EPM Agent Installation and Configuration
The EPM Agent is a recent addition to Oracle’s EPM Cloud products. It’s a utility that can be installed within a customer’s LAN to provide access to on-premises data directly from Data Management load rules.
To try it out, I installed it on a Windows 10 workstation and attempted to connect to a SQL Server database.
EPM Agent installation is not a quick or simple process. The installation guide contained 9 steps, each of which contained several additional steps. I began by downloading the agent ZIP file from the Data Exchange section of PBCS. At this point you must also decide whether to create an agent cluster, or just work with the default cluster called EPMAGENT that is provided. Clusters offer a way of segregating different data sources in large estate by installing multiple agents connecting to different sources.
Downloading the Agent from Data Exchange
Unlike Qubix Cloudbridge, to allow the EPM Agent to connect to EPM Cloud you must download the EPM server’s certificate file. Oracle don’t provide any way of doing this from the UI, but you can do it by clicking on the padlock icon in your browser address bar.
Downloading the EPM Cloud certificate from a Chrome browser
After unzipping the agent, I had to run createAppFolder.bat to create a set of folders that would contain data, logs, configuration etc. I don’t know why the ZIP file didn’t come with these folders to save this step, but it does allow you to choose the location for these folders.
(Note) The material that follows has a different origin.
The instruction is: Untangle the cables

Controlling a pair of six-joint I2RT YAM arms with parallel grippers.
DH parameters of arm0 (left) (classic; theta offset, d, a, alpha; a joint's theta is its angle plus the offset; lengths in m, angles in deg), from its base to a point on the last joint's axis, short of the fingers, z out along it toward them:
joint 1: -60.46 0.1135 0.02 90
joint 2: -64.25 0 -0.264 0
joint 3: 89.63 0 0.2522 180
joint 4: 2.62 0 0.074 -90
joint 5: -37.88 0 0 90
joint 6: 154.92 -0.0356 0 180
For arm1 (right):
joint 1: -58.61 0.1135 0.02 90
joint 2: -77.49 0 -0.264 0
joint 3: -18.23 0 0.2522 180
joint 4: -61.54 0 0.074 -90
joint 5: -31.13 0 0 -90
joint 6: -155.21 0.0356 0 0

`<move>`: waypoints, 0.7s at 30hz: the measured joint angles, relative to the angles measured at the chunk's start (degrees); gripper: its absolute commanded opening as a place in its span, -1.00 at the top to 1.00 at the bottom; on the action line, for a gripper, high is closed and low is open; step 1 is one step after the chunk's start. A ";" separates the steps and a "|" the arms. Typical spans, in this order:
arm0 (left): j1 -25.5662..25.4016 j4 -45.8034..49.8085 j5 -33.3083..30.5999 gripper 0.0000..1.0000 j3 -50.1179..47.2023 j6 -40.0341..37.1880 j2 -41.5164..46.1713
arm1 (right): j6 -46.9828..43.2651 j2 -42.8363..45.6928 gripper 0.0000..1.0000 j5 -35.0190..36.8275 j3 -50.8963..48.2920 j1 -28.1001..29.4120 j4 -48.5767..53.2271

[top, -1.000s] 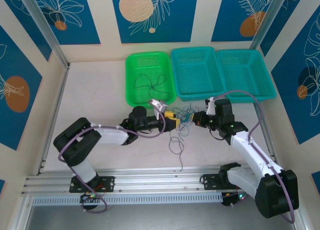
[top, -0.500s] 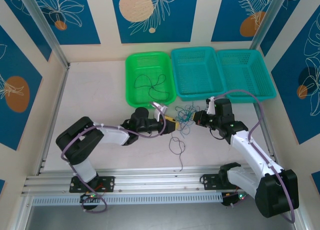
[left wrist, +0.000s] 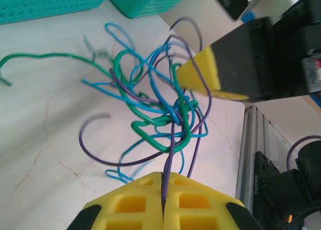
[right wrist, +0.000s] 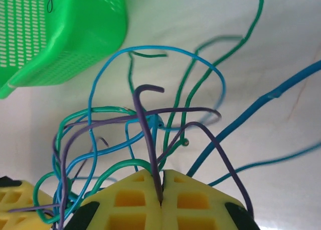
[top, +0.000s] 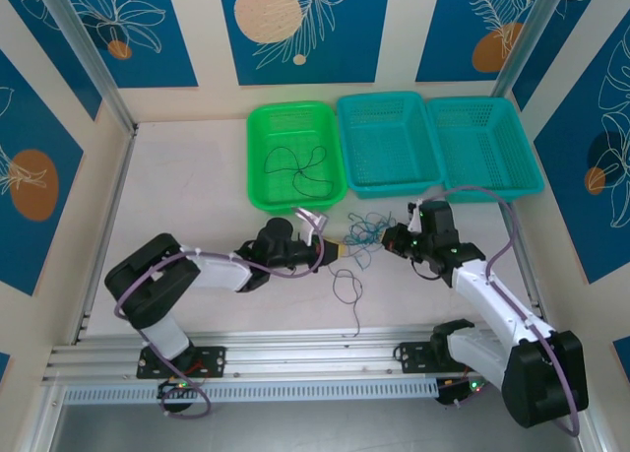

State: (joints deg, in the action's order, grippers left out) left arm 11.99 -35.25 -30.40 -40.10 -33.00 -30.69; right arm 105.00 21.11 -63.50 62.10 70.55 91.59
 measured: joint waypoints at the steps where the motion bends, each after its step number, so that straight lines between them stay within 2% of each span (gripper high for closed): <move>1: -0.28 0.52 -0.52 1.00 -0.15 -0.50 0.22 | 1.31 0.63 0.82 -1.68 -1.22 -1.31 -0.39; 3: -0.57 1.18 -1.22 1.00 -1.03 -1.01 0.13 | 3.54 1.86 0.62 -5.53 -3.69 -3.85 -1.09; 5: -0.13 1.18 -1.97 1.00 -2.40 -0.96 -0.20 | 4.02 1.51 0.37 -5.31 -5.18 -6.29 -0.85; 6: 0.26 1.01 -2.12 1.00 -2.78 -0.92 -1.03 | 3.82 0.72 0.31 -4.70 -5.44 -7.17 -0.13; 9: 1.01 1.31 -2.27 1.00 -2.73 -0.76 -4.70 | 3.41 -1.33 0.28 -3.10 -4.26 -7.76 3.15; 14: 0.98 4.55 -2.29 1.00 -1.36 -0.76 -7.67 | 3.65 -0.39 0.26 -1.60 2.54 -4.72 8.70; 21: 0.98 5.14 -2.51 1.00 -0.37 -0.76 -7.67 | 13.79 -2.73 0.19 1.46 10.25 3.28 12.37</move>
State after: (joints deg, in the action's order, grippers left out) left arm 12.97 -30.11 -32.92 -40.47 -33.76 -38.36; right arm 118.79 18.37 -62.03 72.35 73.83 103.96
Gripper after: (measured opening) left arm 0.050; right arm 0.398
The next steps were to fill in the connection details of my PBCS server in the agentparams.ini file. You’ll need to know the URL, domain name, username and password. A tool called encryptpassword is provided to give you an encrypted password to put in this file. I can see this creating a frustrating administrative overhead in the future. Whenever the password used here expires, the data integrations will fail, and only somebody with access to this configuration file and server will be able to enter the new password and restart the agent. In Qubix Cloudbridge, users can update all credential information via the UI, and no restarts are required.
At this point the agent can be started - either from the command line or by installing it as a Windows service. You can check the agent startup in the logs folder, and see it running in PBCS by choosing Agent from the Actions menu of the Data Integration page.
Agent startup recorded in the log
Agent listed in PBCS
Loading Data from an On-Premises Database
With that agent running, I could create a connection to the data in my on-premises SQL Server database. The first step was to create an SQL query to select the data I wanted. This is done by choosing Query from the Action menu on the Data Integration screen and clicking the + button to add a new query. There’s no SQL editor here - just a text box into which you paste a query already written elsewhere.
Creating a SQL query
At this point I was surprised to discover that having used the Data Integration section in the modern UI to create the agent and the source query for my data, I now had to switch to the old Workspace UI and do the rest of the configuration in Data Management. Instead of a seamless step by step process, you have to jump between different modules and user interfaces to create the integration.
In the Data Management Setup screen, I registered a new Target Application. Strangely, even though this is a data source, you must add it under Target Applications, rather than Source Systems. At this point I had to create a CSV file containing a header row so that Data Management knew what columns I would be selecting from the database.
Uploading a list of column names to Data Management
Given that there is an agent to connect to the on-premises data, and that I had defined all the column names earlier in the SQL query, it was surprising that I still had to go through this manual process involving a CSV file to provide a list of column names.
After adding the target application, I chose the Application Filters tab for it to select the query to run and the connection details to the on-premises database. Oddly, although picklists were provided for some settings, there was no picklist to choose the named query that I had created earlier, so I typed in the name. In their documentation, Oracle state that the agent can select data from “on-premises relational databases”. In practice, the only JDBC drivers that you can select when creating the target application are Oracle and SQL Server. You will need to know how to construct the JDBC connection string for your database. It also states that other data sources can be used, but it appears that in practice this is only possible by writing scripts to first load the data into the relational database.
Filling in the connection details for the on-premises database
Once the target application has been created, to process to follow is the normal one to create a Data Management load rule. When the rule is run the EPM Agent will be invoked to extract the relational data and upload it to the EPM server.
It was disappointing that the only way to use the EPM Agent to perform a data load was via a Data Management load rule. It’s not possible to use the agent as a data source for dimension and data import jobs outside data management. Qubix Cloudbridge can load data from on-premises and cloud data sources via Data Management, dimension import jobs and data import jobs. It also provides a seamless UI for defining data sources and building multi-step process flows to load metadata and data.